Vendela Ahlström
Spring Blues

Spring blues. Does anyone else get it?
I love the spring. I love that it’s daylight when I leave home (and I’m one of those who love leaving home in darkness during the cold months) and I love listening to the birds that have returned home after their time in the South. I love wearing sneakers and contemplating if I truly need to wear a coat.
But, I get a terrible case of spring blues. In Sweden we call it spring depression or seasonal depression. I want to point out that I am not clinically depressed, and while I am diagnosed with anxiety I could not begin to understand what it’s like to be depressed.
What I’m talking about is feeling blue. I feel overwhelmed with everything that’s going on. I want to do everything and nothing. Every event I get invited to or sign up for I look forwards too, yet I break down in anxiety and panic when it’s time to attend.
I want to write, study, work out, eat well, knit and read, but feel like all I really want and need is a good nap. I’m not talking about a twenty minute nap. I’m talking about a week-long nap.
April and May feel like the most exciting months of the year, yet it’s the time when I feel the worst. And it’s been like this for years.
The first true case for me was spring 2017. Mum had to bring me home from University and allowed me to attend one of all the events I wanted to go to. I stopped driving and when I finally sat down in a car again I was terrified of traffic. My one goal was to get out of bed at 8 am every day and even that was a struggle. I didn’t have energy or want to do anything.

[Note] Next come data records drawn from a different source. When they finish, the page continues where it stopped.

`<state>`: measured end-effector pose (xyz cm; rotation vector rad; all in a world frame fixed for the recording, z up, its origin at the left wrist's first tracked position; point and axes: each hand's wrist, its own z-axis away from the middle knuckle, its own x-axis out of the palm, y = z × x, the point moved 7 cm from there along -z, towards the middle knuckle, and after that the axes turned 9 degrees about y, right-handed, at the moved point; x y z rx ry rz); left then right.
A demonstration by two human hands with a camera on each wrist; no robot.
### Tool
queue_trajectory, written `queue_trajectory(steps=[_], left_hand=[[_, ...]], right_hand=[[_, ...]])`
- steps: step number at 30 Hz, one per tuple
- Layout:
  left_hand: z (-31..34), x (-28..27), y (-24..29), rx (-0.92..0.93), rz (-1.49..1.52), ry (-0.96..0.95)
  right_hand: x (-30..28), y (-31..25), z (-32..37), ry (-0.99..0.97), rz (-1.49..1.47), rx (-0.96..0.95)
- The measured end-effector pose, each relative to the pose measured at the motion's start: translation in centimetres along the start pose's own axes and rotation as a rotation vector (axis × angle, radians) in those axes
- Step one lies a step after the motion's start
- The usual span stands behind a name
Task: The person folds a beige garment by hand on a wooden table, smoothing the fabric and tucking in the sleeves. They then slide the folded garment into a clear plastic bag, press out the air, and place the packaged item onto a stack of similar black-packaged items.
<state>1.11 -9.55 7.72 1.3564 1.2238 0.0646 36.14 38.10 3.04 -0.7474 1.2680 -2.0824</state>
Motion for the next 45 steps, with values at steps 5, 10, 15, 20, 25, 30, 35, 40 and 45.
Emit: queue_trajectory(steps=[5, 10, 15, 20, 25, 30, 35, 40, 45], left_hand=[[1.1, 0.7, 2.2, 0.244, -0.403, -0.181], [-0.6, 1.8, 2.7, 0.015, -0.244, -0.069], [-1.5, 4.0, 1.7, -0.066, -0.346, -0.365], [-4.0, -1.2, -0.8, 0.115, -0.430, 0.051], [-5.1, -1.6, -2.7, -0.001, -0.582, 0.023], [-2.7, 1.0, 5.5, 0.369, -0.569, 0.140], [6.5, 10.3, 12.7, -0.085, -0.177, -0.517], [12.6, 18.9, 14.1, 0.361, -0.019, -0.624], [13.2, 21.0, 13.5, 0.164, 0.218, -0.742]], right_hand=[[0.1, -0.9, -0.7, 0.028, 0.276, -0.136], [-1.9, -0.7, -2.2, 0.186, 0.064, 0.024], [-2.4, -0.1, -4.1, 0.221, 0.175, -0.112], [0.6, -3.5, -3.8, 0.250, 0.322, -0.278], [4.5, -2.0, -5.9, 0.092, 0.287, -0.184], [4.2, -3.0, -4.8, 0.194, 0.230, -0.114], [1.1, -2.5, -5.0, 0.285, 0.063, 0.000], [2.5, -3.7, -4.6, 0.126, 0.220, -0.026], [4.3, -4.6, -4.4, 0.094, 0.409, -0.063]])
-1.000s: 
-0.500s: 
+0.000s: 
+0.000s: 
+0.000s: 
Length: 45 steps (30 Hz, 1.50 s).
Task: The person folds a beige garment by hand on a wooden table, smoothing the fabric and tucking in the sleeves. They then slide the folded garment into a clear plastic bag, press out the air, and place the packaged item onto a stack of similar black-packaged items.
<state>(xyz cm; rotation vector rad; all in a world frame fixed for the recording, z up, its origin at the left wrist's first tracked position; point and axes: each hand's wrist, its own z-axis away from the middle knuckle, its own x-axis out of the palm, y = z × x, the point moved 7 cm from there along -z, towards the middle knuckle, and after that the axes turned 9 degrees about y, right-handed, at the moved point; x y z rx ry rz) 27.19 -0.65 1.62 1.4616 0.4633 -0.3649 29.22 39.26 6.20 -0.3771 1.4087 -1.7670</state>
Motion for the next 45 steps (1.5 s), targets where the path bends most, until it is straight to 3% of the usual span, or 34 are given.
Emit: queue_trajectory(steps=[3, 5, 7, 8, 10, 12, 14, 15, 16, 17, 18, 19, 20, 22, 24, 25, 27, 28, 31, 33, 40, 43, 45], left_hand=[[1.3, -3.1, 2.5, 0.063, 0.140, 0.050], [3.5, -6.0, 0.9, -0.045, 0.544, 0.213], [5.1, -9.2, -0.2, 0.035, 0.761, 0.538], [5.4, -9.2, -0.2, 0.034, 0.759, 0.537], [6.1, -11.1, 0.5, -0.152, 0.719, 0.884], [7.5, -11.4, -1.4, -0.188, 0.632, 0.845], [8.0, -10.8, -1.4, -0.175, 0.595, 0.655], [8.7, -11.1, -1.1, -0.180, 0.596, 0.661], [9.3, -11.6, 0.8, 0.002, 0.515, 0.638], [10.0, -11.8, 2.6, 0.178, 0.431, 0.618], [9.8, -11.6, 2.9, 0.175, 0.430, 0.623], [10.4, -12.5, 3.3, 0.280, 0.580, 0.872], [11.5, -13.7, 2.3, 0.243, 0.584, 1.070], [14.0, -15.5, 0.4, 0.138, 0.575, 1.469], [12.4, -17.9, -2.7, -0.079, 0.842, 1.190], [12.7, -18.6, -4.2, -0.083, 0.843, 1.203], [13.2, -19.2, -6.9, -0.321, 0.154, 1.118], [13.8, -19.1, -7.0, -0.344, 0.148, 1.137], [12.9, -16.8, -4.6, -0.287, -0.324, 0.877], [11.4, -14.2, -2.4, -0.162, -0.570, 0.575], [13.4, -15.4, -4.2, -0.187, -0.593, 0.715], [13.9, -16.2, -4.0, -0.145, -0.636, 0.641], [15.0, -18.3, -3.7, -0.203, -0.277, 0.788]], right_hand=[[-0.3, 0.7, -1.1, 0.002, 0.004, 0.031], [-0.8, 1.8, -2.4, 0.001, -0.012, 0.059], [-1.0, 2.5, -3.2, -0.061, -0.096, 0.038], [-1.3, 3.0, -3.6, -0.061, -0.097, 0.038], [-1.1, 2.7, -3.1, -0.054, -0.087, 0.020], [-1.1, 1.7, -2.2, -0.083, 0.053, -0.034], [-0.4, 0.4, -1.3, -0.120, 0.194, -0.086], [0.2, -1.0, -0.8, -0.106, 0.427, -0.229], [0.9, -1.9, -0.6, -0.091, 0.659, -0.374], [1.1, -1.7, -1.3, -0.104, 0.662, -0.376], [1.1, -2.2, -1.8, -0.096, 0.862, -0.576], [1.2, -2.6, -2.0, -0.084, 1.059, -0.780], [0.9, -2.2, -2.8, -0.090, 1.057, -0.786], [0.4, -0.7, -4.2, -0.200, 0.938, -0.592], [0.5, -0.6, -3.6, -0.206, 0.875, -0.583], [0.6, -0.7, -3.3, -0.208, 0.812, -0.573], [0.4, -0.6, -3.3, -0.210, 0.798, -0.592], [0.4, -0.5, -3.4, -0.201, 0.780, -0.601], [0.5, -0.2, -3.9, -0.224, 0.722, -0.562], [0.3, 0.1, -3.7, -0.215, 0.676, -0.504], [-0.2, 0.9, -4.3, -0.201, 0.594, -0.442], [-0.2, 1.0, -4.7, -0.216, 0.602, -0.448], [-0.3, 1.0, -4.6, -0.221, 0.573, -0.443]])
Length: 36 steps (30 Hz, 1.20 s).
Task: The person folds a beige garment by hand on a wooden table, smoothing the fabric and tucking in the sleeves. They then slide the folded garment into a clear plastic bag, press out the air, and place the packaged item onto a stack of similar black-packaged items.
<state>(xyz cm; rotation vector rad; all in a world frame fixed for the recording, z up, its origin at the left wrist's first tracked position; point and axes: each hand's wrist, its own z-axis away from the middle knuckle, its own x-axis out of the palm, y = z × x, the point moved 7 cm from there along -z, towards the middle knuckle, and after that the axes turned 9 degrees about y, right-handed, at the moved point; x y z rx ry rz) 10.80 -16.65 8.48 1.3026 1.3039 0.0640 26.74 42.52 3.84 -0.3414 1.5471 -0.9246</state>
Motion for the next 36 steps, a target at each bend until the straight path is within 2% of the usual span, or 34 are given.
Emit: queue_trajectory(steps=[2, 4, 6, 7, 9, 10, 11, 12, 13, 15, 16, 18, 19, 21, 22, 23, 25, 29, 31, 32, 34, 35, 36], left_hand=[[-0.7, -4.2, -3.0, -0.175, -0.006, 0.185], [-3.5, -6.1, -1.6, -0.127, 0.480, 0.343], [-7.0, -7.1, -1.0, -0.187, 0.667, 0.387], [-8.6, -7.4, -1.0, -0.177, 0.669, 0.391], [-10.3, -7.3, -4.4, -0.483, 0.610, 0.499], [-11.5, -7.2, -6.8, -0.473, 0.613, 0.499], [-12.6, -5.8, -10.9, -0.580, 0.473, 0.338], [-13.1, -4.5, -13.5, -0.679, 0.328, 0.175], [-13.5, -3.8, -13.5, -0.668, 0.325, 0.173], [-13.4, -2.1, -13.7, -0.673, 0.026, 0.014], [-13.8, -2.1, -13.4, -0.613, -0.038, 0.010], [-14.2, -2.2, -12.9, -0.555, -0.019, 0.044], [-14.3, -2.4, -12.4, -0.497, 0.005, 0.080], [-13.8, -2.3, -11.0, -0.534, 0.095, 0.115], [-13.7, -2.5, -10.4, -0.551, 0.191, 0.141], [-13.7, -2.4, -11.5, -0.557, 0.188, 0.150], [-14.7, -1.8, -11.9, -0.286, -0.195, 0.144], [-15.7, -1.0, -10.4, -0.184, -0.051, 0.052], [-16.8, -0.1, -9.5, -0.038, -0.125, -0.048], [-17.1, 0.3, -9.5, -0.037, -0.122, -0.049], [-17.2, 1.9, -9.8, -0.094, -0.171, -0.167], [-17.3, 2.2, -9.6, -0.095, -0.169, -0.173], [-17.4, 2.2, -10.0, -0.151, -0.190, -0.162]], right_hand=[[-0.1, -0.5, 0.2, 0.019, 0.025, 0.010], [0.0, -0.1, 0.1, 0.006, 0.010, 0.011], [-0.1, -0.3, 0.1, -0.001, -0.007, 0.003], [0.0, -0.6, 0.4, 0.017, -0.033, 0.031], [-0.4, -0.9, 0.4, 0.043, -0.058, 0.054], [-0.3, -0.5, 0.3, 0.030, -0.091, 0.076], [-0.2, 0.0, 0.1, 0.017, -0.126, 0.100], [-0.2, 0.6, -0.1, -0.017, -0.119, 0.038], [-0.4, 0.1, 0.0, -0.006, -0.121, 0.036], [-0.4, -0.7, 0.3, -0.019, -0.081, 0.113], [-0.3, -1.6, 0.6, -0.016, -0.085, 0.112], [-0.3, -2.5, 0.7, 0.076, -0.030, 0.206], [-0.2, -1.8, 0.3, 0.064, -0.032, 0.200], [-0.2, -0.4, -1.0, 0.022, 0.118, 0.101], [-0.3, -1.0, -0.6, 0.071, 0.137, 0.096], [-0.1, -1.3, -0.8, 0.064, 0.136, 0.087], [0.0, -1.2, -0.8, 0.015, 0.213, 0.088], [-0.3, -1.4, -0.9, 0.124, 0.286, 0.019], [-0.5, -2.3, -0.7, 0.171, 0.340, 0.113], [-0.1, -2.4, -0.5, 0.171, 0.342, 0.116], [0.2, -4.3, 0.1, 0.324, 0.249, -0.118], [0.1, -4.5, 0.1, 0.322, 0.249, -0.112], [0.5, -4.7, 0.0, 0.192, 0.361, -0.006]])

The next year I got such bad spring blues that I went home from Uni even earlier. I brought home my project (I was creating a model of a castle from a fantasy novel), but couldn’t even enter the room in which my project stood. I had to go back to Uni just to ask for an extension.
The year after that I was on autopilot. I had no choice but to push forward for the sake of my final projects, but the whole time I stood next to my little stand in London showing off my latest models (a ship and a hot air balloon) I was filled with panic and anxiety and close to tears the entire time.
Corona actually allowed me to escape the fretted spring blues, but this year, as I’ve returned to studying and life is slowly getting back to normal, they’ve returned. And on top of that I’ve got the worst cold that has me lying in bed in the middle of the day.
All I want to do is write. I can see the light at the end of the tunnel. I can see my revisions paying off and the story taking shape and becoming the book it was always meant to be. I sit down most mornings with SWN and write, but there is so much buzzing in my head. Work, the book I’m reading, the new knitting pattern I want to try, a new story idea, my upcoming exams, that essay that needs to be handed in tomorrow. I feel overwhelmed. And I always do this time of year.
I’m actually a bit unsure as to why I’m writing this. I don’t have a final uplifting message for you guys. Maybe it was just some journaling I had to do that just so happened to be written as a blog post. I was originally going to write an insta caption and then it got too long. It’s just me rambling about feeling blue during the time of year where everything around me becomes more cheerful and fun.
This blog post may not have brought you any new information or been enjoyable in the least, but perhaps it opens the conversation and allows people to know they’re not alone. Even if everyone around you is relishing in the spring sunshine and living their best lives it’s okay to feel overwhelmed, anxious, low or sad. I’ve come to terms with it now. I know what to expect. Now I just need to find the right tools to deal with this since I think I can expect it to happen pretty much every spring.